On Wed, Sep 28, 2011 at 3:23 PM, Sinha, Ani <address@hidden> wrote:
>
> On Sep 28, 2011, at 1:51 AM, Stefan Hajnoczi wrote:
>
>> On Wed, Sep 28, 2011 at 3:01 AM, Sinha, Ani <address@hidden> wrote:
>>>
>>> On Sep 27, 2011, at 12:17 AM, Stefan Hajnoczi wrote:
>>>
>>>> On Mon, Sep 26, 2011 at 07:16:56PM -0500, Sinha, Ani wrote:
>>>>> I am using the virtqueue (virtqueue_pop, virtqueue_push etc) in the 
>>>>> emulated mode (non-kvm mode) from an IO thread (a separate thread 
>>>>> different from main QEMU thread). What I am observing is that the 
>>>>> virtqueue memory seems to get corrupt. Either qemu crashes while 
>>>>> performing virtqueue_push() (virtqueue_push() -> virtqueue_fill() 
>>>>> ->bring_used_idx()->lduw_phys()->qemu_get_ram_ptr()->"bad ram offset") or 
>>>>> crashes when the guest accesses a bad memory while using virtqueue. Now 
>>>>> this never ever happens when I run QEMU in KVM mode (/dev/kvm present) OR 
>>>>> when I use my functions from within the main qemu thread. I am unable to 
>>>>> figure out why this is happening. I have looked into my code over and 
>>>>> over again and I can't seem to explain this behavior. Can any of you guys 
>>>>> give me any inkling?
>>>>
>>>> QEMU is not thread-safe in general.  It uses a big lock to protect most
>>>> of its internal state.
>>>
>>>
>>> I see. So may be I should do something like qemu_set_fd_handler(fd, …) 

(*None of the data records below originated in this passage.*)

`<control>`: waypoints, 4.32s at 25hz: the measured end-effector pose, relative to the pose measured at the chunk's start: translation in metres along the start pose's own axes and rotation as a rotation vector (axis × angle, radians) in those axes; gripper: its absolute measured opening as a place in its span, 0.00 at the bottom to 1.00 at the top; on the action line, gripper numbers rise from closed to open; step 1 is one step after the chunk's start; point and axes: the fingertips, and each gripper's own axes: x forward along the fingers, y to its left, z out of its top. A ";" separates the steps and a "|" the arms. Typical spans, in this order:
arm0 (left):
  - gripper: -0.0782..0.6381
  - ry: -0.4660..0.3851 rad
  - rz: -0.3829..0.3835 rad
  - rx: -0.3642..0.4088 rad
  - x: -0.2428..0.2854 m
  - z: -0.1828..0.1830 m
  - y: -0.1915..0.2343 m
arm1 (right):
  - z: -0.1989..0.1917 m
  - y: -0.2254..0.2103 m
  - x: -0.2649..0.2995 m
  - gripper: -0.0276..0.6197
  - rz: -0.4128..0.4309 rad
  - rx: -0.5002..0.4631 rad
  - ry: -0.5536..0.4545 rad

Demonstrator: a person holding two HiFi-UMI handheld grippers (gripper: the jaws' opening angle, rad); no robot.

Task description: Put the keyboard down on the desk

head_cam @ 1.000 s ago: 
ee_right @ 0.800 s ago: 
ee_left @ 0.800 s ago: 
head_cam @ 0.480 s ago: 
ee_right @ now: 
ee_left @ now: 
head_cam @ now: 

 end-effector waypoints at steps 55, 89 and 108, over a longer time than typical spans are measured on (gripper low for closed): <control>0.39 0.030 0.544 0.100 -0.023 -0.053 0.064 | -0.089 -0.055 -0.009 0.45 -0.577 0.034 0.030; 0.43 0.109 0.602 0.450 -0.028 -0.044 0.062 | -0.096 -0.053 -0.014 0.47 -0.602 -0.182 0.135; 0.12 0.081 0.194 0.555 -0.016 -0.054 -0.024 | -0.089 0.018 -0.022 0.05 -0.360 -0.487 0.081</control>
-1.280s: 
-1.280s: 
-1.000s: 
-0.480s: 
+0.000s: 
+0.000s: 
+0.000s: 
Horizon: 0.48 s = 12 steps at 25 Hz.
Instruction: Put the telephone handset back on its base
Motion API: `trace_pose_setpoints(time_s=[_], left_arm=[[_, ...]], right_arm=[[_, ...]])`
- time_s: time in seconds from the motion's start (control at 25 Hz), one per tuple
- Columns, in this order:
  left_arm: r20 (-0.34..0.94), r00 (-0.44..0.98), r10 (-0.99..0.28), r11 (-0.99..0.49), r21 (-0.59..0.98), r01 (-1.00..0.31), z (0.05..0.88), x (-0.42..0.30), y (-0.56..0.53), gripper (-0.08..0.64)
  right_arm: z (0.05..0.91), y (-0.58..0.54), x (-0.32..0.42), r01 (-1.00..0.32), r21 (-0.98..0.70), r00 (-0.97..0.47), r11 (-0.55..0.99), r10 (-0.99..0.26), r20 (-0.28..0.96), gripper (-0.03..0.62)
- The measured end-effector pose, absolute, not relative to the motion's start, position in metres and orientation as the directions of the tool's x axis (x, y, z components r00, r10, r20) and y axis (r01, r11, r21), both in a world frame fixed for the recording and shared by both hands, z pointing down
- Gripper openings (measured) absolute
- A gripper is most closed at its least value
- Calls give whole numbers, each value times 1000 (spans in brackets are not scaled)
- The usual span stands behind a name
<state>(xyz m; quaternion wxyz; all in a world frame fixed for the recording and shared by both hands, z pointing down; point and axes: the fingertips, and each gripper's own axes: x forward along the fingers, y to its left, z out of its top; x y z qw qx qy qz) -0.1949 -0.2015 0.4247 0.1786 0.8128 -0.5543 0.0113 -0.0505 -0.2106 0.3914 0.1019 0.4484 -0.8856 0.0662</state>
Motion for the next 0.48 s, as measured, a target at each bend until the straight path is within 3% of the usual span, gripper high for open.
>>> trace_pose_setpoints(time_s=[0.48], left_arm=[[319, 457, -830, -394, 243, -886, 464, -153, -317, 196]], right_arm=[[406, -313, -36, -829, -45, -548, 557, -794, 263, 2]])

>>> where fd is a pipe and the handler does the virtqueue_push() etc?
>>> Now my question is, is it safe to do elem = virtqueue_pop(vq) from main 
>>> event loop, then so some work on the elem popped out in an worker thread 
>>> and then at some later point do a virtqueue_push(vq, elem) from that 
>>> handler (which is called by main_loop() ->main_loop_wait())?  In other 
>>> words, the vq reference is being used from the main event loop at two 
>>> different points from two different functions but not in a contiguous 
>>> fashion within the same function.
>>
>> Yes but do you need a helper thread?  Most of QEMU is based on
>> qemu_set_fd_handler() and callbacks, including for host network and
>> disk I/O.  If you follow the way QEMU does things it should be
>> easiest.
>
> I need a helper thread to do blocking IO. The device IOCTLS are inherently 
> blocking, unfortunately.

posix-aio-compat.c already implements a threadpool.  It is geared
towards using the QEMU block layer (BlockDriverState) but the pure
ioctl codepath can be used without a BlockDriverState by passing NULL.
 So this could save you some effort, check out paio_submit().